───── INPUT DATA ─────

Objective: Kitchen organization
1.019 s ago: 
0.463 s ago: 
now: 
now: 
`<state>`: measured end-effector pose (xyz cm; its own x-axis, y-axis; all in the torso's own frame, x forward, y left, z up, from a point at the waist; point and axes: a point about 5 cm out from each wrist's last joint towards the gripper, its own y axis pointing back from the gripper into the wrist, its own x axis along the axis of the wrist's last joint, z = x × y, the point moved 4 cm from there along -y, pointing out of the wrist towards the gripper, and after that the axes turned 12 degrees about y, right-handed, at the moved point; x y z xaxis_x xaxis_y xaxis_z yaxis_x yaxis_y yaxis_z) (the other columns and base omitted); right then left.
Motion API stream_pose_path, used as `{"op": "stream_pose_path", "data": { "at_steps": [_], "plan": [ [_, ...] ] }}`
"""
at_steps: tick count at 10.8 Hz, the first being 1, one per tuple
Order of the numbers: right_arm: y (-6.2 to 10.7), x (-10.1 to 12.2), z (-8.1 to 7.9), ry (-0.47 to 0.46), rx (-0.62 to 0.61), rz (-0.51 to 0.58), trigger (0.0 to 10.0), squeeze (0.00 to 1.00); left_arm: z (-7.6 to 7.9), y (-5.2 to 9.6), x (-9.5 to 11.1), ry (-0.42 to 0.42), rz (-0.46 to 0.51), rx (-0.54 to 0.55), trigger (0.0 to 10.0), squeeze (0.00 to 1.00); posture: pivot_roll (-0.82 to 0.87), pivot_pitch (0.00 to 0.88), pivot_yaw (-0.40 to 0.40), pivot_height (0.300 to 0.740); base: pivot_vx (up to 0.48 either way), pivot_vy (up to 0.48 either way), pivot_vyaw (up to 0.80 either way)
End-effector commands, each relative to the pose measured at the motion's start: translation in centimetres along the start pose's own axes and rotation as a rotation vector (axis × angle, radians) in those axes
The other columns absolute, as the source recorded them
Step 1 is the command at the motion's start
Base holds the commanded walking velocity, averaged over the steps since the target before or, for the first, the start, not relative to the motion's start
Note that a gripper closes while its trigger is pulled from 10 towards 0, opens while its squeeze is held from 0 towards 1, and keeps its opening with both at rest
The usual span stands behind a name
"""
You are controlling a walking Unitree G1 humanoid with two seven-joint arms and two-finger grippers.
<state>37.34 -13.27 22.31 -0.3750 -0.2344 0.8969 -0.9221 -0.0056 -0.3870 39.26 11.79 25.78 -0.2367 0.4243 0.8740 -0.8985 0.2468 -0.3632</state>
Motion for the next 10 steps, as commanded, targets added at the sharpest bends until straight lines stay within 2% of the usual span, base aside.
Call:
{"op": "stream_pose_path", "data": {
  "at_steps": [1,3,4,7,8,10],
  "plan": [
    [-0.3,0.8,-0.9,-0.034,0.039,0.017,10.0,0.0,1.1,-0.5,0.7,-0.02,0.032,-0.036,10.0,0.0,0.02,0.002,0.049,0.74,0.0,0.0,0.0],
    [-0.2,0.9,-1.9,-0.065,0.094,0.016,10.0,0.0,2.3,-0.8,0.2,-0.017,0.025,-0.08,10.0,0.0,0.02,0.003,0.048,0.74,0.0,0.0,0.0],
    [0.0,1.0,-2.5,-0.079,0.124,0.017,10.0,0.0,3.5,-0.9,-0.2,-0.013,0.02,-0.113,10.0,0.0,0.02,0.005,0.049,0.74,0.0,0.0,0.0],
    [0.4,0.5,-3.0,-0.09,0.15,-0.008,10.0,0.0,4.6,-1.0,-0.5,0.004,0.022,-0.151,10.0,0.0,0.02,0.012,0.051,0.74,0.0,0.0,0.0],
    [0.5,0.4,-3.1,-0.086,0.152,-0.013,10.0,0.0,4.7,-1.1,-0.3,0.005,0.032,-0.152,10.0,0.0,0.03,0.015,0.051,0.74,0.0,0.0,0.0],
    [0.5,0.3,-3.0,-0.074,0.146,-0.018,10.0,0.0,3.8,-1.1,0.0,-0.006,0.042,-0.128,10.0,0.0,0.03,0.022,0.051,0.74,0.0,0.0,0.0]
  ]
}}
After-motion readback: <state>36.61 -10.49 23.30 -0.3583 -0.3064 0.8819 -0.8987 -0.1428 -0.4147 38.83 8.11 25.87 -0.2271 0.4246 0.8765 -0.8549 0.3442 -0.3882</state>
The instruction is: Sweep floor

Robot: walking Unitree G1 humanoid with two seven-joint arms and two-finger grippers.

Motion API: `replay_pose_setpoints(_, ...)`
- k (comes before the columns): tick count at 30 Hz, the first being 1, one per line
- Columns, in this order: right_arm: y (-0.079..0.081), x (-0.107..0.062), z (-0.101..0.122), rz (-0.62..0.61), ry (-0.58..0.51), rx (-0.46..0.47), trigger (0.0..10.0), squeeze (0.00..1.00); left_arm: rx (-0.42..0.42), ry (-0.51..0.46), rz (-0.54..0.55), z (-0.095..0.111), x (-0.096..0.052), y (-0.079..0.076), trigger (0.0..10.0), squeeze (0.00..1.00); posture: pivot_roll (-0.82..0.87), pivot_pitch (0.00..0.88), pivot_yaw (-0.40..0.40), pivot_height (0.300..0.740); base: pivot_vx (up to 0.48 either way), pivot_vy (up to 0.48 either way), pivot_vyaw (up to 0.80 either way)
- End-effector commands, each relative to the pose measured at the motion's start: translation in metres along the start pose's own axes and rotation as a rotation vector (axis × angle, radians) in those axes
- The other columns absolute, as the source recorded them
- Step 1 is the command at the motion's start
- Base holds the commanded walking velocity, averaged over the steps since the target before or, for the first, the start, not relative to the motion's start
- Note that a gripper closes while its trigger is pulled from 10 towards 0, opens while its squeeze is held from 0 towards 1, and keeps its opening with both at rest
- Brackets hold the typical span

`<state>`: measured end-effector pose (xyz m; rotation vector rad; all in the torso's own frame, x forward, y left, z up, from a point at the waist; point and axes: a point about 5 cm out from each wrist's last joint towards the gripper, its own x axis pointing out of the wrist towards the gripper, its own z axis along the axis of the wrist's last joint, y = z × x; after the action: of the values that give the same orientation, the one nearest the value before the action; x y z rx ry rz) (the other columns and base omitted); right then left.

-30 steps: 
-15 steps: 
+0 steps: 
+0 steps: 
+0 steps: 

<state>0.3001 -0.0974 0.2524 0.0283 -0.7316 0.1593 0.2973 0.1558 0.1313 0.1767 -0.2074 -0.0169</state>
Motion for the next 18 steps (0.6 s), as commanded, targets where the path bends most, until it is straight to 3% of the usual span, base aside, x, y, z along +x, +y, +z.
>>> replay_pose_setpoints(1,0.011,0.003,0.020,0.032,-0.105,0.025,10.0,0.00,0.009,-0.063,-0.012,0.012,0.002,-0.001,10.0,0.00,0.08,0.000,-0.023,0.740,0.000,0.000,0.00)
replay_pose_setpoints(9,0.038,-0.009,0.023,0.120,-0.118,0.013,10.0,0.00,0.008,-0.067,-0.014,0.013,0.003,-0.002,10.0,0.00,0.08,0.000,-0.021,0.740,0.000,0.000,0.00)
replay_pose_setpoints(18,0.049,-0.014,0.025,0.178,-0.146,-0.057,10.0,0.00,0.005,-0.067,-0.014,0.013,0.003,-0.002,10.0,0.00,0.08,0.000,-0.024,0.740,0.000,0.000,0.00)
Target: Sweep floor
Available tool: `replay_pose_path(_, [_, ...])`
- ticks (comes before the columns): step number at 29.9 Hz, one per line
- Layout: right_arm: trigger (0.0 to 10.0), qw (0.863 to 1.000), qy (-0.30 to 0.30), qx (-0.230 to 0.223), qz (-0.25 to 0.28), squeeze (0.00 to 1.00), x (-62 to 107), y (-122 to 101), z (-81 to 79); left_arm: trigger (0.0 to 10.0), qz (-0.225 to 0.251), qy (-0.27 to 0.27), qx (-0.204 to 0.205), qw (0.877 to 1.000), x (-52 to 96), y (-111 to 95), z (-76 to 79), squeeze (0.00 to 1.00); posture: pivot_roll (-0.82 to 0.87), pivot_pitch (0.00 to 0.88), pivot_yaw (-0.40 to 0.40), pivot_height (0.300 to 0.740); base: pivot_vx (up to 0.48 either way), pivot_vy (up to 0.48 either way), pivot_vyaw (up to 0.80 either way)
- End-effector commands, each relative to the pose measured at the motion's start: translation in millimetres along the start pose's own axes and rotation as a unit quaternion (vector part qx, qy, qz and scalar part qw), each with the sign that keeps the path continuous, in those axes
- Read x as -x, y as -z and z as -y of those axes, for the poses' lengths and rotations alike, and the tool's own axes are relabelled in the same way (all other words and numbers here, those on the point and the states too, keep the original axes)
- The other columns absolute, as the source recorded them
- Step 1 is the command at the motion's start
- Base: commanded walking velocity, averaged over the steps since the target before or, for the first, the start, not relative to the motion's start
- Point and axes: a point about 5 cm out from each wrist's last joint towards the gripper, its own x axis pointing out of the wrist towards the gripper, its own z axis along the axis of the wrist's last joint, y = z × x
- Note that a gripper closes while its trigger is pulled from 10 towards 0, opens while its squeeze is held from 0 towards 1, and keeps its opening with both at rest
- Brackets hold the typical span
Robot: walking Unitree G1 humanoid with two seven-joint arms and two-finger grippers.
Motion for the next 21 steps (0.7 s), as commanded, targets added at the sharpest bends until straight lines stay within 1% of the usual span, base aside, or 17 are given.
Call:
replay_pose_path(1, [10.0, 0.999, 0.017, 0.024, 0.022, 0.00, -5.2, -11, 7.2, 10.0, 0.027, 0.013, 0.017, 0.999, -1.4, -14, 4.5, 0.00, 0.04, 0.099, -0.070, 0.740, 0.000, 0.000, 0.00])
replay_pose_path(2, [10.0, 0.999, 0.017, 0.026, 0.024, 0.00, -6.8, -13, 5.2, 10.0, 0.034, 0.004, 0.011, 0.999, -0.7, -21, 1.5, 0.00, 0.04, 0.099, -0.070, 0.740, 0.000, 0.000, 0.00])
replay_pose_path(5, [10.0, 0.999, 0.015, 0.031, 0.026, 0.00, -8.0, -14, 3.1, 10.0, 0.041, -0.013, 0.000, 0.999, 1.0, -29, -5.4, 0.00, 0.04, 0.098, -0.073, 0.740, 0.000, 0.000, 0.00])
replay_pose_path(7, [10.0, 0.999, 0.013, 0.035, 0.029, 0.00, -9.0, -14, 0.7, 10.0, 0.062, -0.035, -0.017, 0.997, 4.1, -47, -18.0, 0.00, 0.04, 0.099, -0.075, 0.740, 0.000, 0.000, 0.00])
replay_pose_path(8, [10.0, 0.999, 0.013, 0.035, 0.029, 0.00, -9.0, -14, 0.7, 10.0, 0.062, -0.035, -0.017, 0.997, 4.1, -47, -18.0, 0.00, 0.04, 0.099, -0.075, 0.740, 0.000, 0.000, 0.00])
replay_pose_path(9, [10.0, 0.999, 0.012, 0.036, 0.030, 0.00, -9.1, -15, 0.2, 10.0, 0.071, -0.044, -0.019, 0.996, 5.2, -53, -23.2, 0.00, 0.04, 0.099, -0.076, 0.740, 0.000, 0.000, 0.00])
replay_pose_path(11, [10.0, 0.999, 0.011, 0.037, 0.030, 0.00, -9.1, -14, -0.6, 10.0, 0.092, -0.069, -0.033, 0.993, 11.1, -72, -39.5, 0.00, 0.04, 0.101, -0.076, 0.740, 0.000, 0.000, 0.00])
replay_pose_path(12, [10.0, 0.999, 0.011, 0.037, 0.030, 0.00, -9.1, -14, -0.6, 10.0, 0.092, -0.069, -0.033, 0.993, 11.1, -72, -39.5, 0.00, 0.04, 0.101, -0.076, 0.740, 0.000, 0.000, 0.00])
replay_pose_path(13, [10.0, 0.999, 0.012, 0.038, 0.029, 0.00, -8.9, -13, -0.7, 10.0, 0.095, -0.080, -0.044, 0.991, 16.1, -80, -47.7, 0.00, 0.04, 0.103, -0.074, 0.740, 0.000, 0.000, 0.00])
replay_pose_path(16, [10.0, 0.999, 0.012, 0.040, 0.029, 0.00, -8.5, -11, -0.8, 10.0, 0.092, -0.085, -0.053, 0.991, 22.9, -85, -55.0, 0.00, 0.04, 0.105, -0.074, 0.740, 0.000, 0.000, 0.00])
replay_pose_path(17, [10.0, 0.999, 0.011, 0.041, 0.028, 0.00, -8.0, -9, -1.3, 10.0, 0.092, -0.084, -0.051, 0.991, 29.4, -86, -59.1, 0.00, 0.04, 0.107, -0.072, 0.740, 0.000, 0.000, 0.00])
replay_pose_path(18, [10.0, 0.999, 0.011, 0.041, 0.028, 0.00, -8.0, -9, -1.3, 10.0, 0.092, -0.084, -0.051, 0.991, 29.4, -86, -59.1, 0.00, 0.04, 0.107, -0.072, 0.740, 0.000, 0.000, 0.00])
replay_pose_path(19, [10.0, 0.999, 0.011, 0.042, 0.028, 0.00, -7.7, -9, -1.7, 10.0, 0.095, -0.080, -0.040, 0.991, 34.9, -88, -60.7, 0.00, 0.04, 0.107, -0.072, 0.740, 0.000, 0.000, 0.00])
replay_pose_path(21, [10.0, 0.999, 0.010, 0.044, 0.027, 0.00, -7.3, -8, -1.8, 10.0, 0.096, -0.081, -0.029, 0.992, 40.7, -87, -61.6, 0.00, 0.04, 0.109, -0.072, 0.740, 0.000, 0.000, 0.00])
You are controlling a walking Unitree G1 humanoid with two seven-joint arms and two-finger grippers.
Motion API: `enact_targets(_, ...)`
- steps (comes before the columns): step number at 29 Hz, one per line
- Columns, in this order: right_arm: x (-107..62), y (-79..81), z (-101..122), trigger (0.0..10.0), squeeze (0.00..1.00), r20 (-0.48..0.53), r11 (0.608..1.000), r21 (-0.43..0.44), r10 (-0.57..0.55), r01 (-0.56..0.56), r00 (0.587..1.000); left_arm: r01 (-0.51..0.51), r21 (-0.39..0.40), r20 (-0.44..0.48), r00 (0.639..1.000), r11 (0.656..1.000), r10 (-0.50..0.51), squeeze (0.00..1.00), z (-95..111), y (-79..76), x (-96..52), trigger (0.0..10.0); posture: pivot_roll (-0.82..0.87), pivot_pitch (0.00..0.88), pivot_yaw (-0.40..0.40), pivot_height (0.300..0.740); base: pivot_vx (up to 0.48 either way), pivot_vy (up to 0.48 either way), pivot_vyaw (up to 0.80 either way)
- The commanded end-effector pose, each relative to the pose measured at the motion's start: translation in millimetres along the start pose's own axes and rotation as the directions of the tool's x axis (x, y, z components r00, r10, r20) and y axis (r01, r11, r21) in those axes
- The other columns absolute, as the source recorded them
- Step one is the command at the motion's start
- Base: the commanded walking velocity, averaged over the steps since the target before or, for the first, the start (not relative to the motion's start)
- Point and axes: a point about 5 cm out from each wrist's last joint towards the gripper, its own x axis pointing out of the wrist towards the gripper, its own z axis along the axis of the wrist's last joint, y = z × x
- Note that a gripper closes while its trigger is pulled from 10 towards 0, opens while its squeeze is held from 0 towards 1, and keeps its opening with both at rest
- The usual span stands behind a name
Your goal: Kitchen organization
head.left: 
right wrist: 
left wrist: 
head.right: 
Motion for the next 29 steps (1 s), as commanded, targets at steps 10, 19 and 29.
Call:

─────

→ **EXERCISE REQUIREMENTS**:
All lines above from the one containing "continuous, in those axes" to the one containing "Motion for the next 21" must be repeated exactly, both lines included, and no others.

→ **SOLUTION FOR THIS EXERCISE**:
- End-effector commands, each relative to the pose measured at the motion's start: translation in millimetres along the start pose's own axes and rotation as a unit quaternion (vector part qx, qy, qz and scalar part qw), each with the sign that keeps the path continuous, in those axes
- Read x as -x, y as -z and z as -y of those axes, for the poses' lengths and rotations alike, and the tool's own axes are relabelled in the same way (all other words and numbers here, those on the point and the states too, keep the original axes)
- The other columns absolute, as the source recorded them
- Step 1 is the command at the motion's start
- Base: commanded walking velocity, averaged over the steps since the target before or, for the first, the start, not relative to the motion's start
- Point and axes: a point about 5 cm out from each wrist's last joint towards the gripper, its own x axis pointing out of the wrist towards the gripper, its own z axis along the axis of the wrist's last joint, y = z × x
- Note that a gripper closes while its trigger is pulled from 10 towards 0, opens while its squeeze is held from 0 towards 1, and keeps its opening with both at rest
- Brackets hold the typical span
Robot: walking Unitree G1 humanoid with two seven-joint arms and two-finger grippers.
Motion for the next 21 steps (0.7 s), as commanded, targets added at the sharpest bends until straight lines stay within 1% of the usual span, base aside, or 17 are given.

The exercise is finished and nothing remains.